Sunday, August 19, 2012

Working a mile and a half from home

TL, DR: Move closer to work. Or get a job closer to home. If you can't do it now, think about it, let the idea sink into the 'someday I will' section of your brain. You can thank me later.

I had always planned to live close to where I worked when I 'grew up'. Shortly after college I settled for a commute of one hour by public transport. I had a dongle that connected my laptop to the internet, so I could spent that time online, reading, or sleeping, as the fancy took me. Since that was a large proportion of the choices I'd make if I had the time at home, I was happy with that. It also meant that despite working in the middle of nowhere, I could live walking distance from town, which was fantastic. It was my first (and only) time living alone and I loved it there.
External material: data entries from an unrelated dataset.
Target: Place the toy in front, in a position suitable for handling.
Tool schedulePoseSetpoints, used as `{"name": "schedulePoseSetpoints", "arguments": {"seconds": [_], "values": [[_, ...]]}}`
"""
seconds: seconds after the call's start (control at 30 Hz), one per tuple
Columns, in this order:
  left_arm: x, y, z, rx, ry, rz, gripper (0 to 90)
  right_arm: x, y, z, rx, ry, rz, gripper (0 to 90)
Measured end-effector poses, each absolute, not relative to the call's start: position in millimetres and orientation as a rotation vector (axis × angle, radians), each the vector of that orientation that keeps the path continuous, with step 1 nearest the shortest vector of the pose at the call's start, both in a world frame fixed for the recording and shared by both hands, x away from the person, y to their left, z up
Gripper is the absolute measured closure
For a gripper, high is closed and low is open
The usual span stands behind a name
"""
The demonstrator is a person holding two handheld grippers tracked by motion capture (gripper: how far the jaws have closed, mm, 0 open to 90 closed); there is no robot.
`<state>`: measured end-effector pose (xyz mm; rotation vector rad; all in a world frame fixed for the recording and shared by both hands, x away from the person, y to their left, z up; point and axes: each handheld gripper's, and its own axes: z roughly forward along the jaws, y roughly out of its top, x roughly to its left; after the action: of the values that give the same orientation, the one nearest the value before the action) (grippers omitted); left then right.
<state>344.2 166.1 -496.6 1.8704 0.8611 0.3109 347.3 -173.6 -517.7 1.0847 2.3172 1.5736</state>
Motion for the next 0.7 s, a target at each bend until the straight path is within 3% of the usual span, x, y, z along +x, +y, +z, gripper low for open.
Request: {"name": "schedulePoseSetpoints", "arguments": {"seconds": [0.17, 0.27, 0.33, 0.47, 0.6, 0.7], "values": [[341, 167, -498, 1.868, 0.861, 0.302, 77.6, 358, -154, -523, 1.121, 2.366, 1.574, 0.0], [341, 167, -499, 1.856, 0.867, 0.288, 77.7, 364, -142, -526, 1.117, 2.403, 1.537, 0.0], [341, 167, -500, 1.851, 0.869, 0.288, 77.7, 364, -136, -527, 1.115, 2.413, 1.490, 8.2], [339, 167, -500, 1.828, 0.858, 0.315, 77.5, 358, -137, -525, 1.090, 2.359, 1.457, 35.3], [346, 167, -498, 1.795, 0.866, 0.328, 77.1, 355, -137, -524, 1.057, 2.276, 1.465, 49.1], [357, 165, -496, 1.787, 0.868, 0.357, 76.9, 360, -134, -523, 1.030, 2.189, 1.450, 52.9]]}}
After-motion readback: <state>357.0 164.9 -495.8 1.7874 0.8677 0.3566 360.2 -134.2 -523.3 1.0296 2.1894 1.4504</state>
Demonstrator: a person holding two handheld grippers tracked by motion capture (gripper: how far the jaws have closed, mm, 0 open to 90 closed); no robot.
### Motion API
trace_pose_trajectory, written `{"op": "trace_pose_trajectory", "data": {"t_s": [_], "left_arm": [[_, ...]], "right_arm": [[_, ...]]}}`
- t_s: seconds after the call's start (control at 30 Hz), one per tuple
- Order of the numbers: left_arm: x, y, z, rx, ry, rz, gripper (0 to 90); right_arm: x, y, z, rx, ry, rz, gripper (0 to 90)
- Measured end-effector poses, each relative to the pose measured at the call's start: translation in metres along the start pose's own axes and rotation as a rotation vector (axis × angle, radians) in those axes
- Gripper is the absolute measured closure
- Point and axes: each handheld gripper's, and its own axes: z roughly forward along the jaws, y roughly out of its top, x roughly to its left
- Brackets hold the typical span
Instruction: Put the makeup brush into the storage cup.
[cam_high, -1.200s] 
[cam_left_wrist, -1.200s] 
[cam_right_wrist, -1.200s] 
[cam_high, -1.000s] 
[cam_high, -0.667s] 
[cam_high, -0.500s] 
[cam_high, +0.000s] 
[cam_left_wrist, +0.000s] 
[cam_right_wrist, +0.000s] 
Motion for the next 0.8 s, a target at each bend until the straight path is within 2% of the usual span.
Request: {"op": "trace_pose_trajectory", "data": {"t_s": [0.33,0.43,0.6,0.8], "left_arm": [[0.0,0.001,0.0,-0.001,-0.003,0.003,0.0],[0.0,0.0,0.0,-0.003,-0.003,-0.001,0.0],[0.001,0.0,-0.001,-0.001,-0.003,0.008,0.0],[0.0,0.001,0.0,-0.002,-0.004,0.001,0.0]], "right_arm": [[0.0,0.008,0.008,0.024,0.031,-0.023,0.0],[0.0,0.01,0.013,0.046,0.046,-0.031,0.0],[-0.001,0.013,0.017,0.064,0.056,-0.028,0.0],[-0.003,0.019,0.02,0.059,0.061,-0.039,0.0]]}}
A few years down the line I found myself pregnant. We had only my income to live on, he was still in college, and my tiny flat couldn't fit a family. We did some calculations and decided we could afford either rent or childcare, but not both. My wonderful sister and brother in law took is in, rent free. Unfortunately, that move took us further from my dream of living close to my workplace, because I couldn't even get public transport. My commute didn't take as long, but I had to get a car.

I commuted for years, half an hour, each way, five days a week. I got through quite a few audio books, listening an hour a day, and convinced myself that made up for the lost time. I struggled with the affect I was having on the environment, but couldn't see another choice. I read this excellent post from Mr Money Moustache and thought 'but he hasn't allowed for my situation'. I decided not to comment to say as much, for fear of getting labled a Complainypants.

After four great years, it became clear that it was time to consider moving out. All three of the children in the three bedroom house were getting bigger and older and space was starting to seem a little tight. My husband was finished college and having no luck in finding a job. So we decided that we would our son out of  creche, my husband would stay at home with him and we'd spend what had been creche money on rent. If my husband does manage to get a job, we can put him back in a creche (there are two in our estate alone) and cover the costs out of my husband's wages.

So anyway, we thought about where we were going to live. We seriously considered staying in the town we had been living in with my sister. It's a fantastic place, I fell in love with the town when I went to college there, and I never fell out of love with it. It would be nice for our son to live close to the people he'd been living with for four years, including his cousin his own age. We also considered moving closer to my husband's grandparents.

And then it hit me. I no longer had any reason NOT to live near where I work. I remembered my statements a long time ago about 'when I grow up'. I remembered Mr Money Moustache's excellent post. And I thought, why not? In fact, if I was getting to work under my own steam, my family could have the car, freeing them up to get out of the house without the hassle of a small child on public transport.

We moved here a few weeks ago. My old commute was half an hour by car. My new commute is half an hour walking, fifteen minutes running or less than ten minutes cycling. Or if I'm not feeling up to it I can call for a lift and it'll take about five minutes. When I walk, I still get the same amount of my book listened to, I need to leave the house no earlier, and I get a half an hour exercise I wasn't getting before. Running to or from work means I get my lunchtimes back. Cycling to work gets me cross training that I wasn't getting before. All of these, even in the rain, tend to be more enjoyable and/or more satisfying than driving. This move has been one of the best things I've ever done.

1 comment:

  1. I live close to work for precisely this reason. Admittedly my life circumstances make it easy, but still most in similar circumstances choose to do things the hard/expensive way.